**Task prompt:**
The required result is a line count: how many lines in this data hold the word "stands". Give only that.

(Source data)
# # # #
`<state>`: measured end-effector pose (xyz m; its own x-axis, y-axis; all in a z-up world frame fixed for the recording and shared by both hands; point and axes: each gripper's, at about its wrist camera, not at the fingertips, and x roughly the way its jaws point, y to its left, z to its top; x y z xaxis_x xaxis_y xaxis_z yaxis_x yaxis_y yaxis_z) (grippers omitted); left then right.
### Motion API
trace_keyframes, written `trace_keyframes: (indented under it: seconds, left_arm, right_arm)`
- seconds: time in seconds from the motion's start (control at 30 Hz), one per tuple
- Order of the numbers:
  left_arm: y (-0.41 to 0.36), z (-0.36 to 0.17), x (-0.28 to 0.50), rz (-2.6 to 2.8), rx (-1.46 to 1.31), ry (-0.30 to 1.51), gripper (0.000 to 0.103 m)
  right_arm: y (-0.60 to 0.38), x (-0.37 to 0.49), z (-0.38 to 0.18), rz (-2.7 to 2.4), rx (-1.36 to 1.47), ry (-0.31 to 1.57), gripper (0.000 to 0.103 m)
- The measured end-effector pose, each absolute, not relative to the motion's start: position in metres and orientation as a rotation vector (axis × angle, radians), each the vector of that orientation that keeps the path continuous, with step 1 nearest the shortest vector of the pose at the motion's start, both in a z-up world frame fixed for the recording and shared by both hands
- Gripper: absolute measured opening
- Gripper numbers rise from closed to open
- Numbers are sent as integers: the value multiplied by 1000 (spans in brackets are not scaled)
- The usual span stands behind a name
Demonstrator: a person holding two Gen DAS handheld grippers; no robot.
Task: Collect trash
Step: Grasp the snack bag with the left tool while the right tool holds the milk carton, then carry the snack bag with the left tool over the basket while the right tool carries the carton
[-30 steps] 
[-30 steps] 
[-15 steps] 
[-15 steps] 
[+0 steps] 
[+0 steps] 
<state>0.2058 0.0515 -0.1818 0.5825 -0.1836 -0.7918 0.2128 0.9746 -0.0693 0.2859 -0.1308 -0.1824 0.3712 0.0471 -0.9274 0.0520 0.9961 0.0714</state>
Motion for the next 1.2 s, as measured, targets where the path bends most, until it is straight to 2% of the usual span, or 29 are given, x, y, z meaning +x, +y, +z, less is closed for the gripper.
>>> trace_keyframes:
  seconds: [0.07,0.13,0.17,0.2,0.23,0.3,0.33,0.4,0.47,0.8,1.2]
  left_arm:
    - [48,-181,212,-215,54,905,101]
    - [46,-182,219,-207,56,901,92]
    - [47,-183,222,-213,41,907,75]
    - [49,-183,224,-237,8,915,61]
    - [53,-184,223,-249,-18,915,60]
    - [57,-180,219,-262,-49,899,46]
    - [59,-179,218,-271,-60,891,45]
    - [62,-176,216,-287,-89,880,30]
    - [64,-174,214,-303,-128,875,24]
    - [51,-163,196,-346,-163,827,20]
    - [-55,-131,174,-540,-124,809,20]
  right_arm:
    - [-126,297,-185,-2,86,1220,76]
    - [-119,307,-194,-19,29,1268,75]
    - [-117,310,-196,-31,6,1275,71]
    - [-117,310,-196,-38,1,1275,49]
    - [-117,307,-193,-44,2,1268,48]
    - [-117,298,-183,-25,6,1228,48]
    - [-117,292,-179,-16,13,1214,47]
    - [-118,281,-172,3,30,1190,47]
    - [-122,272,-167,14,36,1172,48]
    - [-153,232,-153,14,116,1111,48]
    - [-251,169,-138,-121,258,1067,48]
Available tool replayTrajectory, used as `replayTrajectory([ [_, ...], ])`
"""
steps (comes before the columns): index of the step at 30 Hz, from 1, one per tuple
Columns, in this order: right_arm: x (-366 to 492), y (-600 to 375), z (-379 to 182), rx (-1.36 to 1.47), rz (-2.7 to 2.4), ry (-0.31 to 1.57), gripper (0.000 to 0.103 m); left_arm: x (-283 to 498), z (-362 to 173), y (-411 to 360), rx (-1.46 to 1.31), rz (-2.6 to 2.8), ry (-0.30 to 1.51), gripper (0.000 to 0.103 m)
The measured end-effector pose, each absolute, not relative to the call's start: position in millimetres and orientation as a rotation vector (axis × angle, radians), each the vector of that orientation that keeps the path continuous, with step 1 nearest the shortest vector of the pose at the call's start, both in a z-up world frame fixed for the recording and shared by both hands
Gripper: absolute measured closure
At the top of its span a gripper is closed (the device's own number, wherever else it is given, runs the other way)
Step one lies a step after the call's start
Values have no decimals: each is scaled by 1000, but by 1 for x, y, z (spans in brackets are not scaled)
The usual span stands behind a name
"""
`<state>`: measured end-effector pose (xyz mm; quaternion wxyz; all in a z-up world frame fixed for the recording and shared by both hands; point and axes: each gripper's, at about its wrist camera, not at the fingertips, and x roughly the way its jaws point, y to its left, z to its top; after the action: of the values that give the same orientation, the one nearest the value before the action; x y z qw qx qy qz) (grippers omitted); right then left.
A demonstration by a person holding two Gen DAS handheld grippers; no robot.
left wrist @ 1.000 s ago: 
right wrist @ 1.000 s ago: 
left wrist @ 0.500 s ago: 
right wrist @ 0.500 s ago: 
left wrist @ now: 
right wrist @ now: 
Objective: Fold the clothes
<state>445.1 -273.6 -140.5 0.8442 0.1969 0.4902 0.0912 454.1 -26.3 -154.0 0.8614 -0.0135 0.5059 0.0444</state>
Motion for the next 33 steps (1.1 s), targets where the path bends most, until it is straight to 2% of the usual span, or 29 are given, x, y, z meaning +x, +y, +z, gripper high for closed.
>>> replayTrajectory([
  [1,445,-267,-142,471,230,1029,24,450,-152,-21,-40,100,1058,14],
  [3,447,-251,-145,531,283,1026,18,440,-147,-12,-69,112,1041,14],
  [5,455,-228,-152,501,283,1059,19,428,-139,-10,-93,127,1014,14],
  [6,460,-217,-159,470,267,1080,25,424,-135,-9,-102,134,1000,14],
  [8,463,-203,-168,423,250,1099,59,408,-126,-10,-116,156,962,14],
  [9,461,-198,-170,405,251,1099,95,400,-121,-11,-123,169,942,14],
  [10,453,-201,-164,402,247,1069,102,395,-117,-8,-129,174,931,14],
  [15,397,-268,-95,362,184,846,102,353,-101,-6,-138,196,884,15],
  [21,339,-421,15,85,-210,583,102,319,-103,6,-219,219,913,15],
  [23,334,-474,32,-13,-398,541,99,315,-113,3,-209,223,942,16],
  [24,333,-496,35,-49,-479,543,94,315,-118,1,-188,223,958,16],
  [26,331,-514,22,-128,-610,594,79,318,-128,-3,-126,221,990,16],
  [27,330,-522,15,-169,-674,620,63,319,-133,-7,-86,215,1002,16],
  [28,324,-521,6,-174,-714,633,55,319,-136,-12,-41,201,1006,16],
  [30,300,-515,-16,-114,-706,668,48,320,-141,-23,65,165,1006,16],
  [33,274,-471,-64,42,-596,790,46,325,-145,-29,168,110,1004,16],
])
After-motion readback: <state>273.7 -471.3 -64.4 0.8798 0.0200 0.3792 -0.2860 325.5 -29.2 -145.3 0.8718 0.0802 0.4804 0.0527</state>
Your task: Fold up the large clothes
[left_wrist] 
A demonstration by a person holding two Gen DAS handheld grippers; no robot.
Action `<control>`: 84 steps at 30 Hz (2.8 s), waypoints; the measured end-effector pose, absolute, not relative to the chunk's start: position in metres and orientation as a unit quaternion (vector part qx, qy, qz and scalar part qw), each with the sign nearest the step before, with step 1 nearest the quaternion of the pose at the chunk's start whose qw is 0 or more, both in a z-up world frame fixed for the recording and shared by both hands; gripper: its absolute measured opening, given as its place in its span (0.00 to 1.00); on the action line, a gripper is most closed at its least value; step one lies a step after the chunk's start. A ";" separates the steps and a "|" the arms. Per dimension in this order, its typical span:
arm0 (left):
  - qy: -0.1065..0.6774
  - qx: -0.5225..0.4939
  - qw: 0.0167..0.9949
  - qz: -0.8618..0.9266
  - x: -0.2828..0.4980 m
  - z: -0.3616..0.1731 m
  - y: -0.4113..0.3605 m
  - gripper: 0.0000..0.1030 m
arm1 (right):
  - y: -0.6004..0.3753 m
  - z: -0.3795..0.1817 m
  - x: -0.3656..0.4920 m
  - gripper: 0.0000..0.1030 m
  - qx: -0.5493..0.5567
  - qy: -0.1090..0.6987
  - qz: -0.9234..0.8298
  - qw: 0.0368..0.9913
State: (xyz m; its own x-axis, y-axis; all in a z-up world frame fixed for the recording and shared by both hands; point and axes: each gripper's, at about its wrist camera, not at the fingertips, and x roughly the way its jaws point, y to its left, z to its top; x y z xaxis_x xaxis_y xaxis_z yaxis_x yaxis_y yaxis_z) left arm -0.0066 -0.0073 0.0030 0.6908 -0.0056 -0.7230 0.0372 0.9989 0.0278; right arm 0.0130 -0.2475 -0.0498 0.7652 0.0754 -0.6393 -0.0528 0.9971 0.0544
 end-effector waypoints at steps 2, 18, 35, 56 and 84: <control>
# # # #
**Solution to the problem:**
2